Build and integrate cloud-native data pipelines using Snowflake, Airflow, and Vertex AI.
Implement retrieval-augmented generation (RAG) pipelines and multimodal data solutions.
Drive automation, observability, and performance optimization across AI and data workflows.
Required Skills
6–8 years experience in AI/ML engineering or architecture roles, or 10+ years in enterprise data architecture/engineering with a strong hands-on AI focus.

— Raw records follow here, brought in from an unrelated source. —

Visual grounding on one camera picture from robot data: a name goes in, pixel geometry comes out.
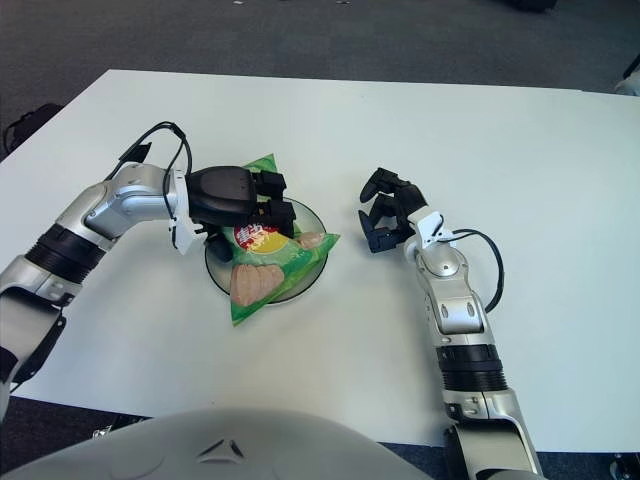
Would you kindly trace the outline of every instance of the gray carpet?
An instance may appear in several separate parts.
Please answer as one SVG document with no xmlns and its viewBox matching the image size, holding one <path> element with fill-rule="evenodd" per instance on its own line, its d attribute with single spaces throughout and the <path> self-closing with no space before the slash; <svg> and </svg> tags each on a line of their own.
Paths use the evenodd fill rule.
<svg viewBox="0 0 640 480">
<path fill-rule="evenodd" d="M 0 126 L 109 68 L 611 92 L 639 51 L 638 0 L 559 0 L 542 15 L 500 0 L 0 0 Z M 1 471 L 110 418 L 17 399 Z M 445 478 L 440 449 L 387 446 Z M 541 455 L 554 479 L 608 478 L 610 459 Z"/>
</svg>

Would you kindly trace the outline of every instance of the green snack bag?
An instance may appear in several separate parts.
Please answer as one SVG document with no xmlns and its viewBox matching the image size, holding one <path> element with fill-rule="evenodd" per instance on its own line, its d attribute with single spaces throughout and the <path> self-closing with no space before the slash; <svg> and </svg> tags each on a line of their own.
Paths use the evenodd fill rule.
<svg viewBox="0 0 640 480">
<path fill-rule="evenodd" d="M 273 155 L 245 166 L 252 172 L 277 172 Z M 231 244 L 231 318 L 238 325 L 267 303 L 302 280 L 340 238 L 321 232 L 300 232 L 295 239 L 268 225 L 225 227 L 222 232 Z"/>
</svg>

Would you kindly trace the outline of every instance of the clear plate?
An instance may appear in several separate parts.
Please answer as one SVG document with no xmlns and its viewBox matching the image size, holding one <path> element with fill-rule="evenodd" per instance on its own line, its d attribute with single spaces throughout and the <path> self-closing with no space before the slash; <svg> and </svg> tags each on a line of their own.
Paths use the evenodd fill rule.
<svg viewBox="0 0 640 480">
<path fill-rule="evenodd" d="M 286 201 L 291 202 L 293 205 L 293 211 L 296 213 L 296 225 L 302 232 L 320 232 L 326 233 L 327 230 L 324 228 L 322 224 L 322 220 L 318 218 L 318 216 L 311 210 L 309 207 L 300 203 L 291 198 L 285 198 Z M 205 248 L 204 252 L 204 261 L 207 265 L 207 270 L 209 271 L 209 276 L 211 276 L 211 280 L 227 295 L 231 290 L 231 270 L 233 262 L 223 263 L 218 260 L 208 248 Z M 307 291 L 311 285 L 315 283 L 318 279 L 322 271 L 324 270 L 324 266 L 327 264 L 327 257 L 324 258 L 322 262 L 316 265 L 313 270 L 311 270 L 302 280 L 298 282 L 290 290 L 287 290 L 278 298 L 275 298 L 270 302 L 270 304 L 274 303 L 282 303 L 287 300 L 291 300 L 292 298 L 297 297 L 301 293 Z"/>
</svg>

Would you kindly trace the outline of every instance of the black cable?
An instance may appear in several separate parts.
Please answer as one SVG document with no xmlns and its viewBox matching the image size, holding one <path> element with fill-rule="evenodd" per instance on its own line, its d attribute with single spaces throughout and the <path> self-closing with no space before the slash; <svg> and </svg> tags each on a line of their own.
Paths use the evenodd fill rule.
<svg viewBox="0 0 640 480">
<path fill-rule="evenodd" d="M 164 129 L 171 130 L 180 139 L 180 141 L 182 143 L 184 143 L 184 145 L 186 146 L 186 150 L 187 150 L 187 175 L 191 174 L 191 164 L 192 164 L 191 148 L 189 146 L 189 142 L 187 142 L 186 135 L 180 129 L 180 127 L 178 127 L 178 125 L 176 125 L 175 123 L 164 121 L 164 122 L 157 123 L 156 125 L 151 127 L 149 130 L 144 132 L 140 136 L 140 138 L 138 138 L 135 142 L 133 142 L 131 144 L 131 146 L 129 148 L 127 148 L 127 150 L 122 155 L 120 155 L 120 157 L 118 158 L 118 163 L 116 164 L 115 168 L 111 171 L 111 173 L 109 173 L 109 175 L 107 175 L 105 177 L 105 181 L 106 180 L 111 180 L 116 175 L 116 173 L 118 173 L 120 168 L 122 168 L 122 166 L 127 162 L 127 158 L 129 157 L 131 152 L 135 148 L 137 148 L 142 142 L 144 142 L 147 139 L 147 137 L 149 137 L 152 133 L 157 132 L 158 130 L 164 130 Z"/>
<path fill-rule="evenodd" d="M 187 146 L 186 144 L 186 140 L 182 140 L 180 142 L 180 146 L 178 147 L 178 151 L 176 152 L 176 154 L 173 156 L 173 158 L 171 159 L 171 162 L 169 162 L 169 166 L 167 166 L 167 168 L 164 171 L 164 175 L 162 176 L 162 198 L 164 199 L 164 204 L 167 207 L 167 212 L 169 212 L 169 218 L 171 220 L 175 220 L 175 218 L 173 218 L 173 212 L 171 211 L 171 205 L 169 205 L 169 199 L 167 198 L 167 194 L 169 193 L 169 173 L 171 172 L 171 167 L 173 167 L 173 164 L 176 162 L 176 159 L 178 158 L 178 155 L 180 155 L 180 152 L 182 151 L 182 147 Z M 187 158 L 189 158 L 189 149 L 187 147 Z"/>
<path fill-rule="evenodd" d="M 489 313 L 491 310 L 493 310 L 496 307 L 496 305 L 498 305 L 498 303 L 500 303 L 500 299 L 502 298 L 502 292 L 504 290 L 504 263 L 502 262 L 502 255 L 500 255 L 500 250 L 498 250 L 498 246 L 494 243 L 493 240 L 491 240 L 491 238 L 489 238 L 488 235 L 485 235 L 484 233 L 478 230 L 474 230 L 472 228 L 461 228 L 459 230 L 454 230 L 451 233 L 453 233 L 454 235 L 464 233 L 465 235 L 461 235 L 455 238 L 448 238 L 446 240 L 438 240 L 438 241 L 441 243 L 449 243 L 449 242 L 454 242 L 456 240 L 462 240 L 463 238 L 467 238 L 472 235 L 478 235 L 482 237 L 482 239 L 489 244 L 489 247 L 491 248 L 493 255 L 496 257 L 496 263 L 498 264 L 498 284 L 496 285 L 496 293 L 494 293 L 493 298 L 485 307 L 485 312 Z"/>
</svg>

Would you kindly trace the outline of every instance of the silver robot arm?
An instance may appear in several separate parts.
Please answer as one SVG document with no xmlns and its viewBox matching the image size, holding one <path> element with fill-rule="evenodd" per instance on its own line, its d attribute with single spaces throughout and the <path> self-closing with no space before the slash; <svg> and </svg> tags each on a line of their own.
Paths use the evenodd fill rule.
<svg viewBox="0 0 640 480">
<path fill-rule="evenodd" d="M 172 170 L 163 192 L 164 176 L 164 169 L 136 164 L 87 188 L 26 255 L 16 257 L 0 274 L 0 418 L 10 384 L 28 380 L 42 366 L 64 328 L 62 309 L 128 229 L 146 220 L 169 219 L 170 208 L 174 244 L 178 240 L 186 251 L 189 239 L 183 231 L 199 237 L 196 225 L 185 226 L 185 176 Z"/>
<path fill-rule="evenodd" d="M 181 140 L 166 169 L 142 163 L 150 148 L 142 141 L 161 129 Z M 187 168 L 172 169 L 183 147 Z M 282 175 L 234 166 L 191 173 L 189 143 L 174 123 L 149 129 L 119 160 L 103 182 L 82 192 L 26 255 L 0 273 L 0 420 L 11 383 L 20 384 L 40 369 L 65 326 L 62 309 L 134 225 L 168 219 L 171 242 L 180 253 L 206 239 L 226 259 L 230 247 L 218 235 L 221 226 L 266 223 L 293 235 L 295 212 L 283 199 Z M 127 162 L 137 163 L 124 166 Z M 263 202 L 258 195 L 269 199 Z"/>
<path fill-rule="evenodd" d="M 406 242 L 405 256 L 425 291 L 445 410 L 455 421 L 444 434 L 451 477 L 543 478 L 516 394 L 504 378 L 485 307 L 469 286 L 467 260 L 452 246 L 459 236 L 444 228 L 444 217 L 417 187 L 394 173 L 378 169 L 360 199 L 368 201 L 378 192 L 371 213 L 361 211 L 360 220 L 374 253 Z M 382 216 L 396 216 L 397 228 L 375 228 Z"/>
</svg>

Proven experience building and scaling an AI platform end-to-end.
Expertise in LLMs, GenAI, and Agentic AI development.
Strong AWS architecture and integration skills, including mandatory experience with Amazon Bedrock and related AWS AI services.
Proficiency in Python and SQL.
Experience with core data tools like Snowflake, Airflow, and PySpark.
Familiarity with LangChain and vector databases.
Bachelor's or Master's degree in Computer Science, Engineering, Data Science, or related field.
Preferred Skills
Experience with regulated industries (finance, healthcare, pharma).
Knowledge of prompt engineering and data governance.
Experience with agentic AI design patterns or autonomous workflow agents.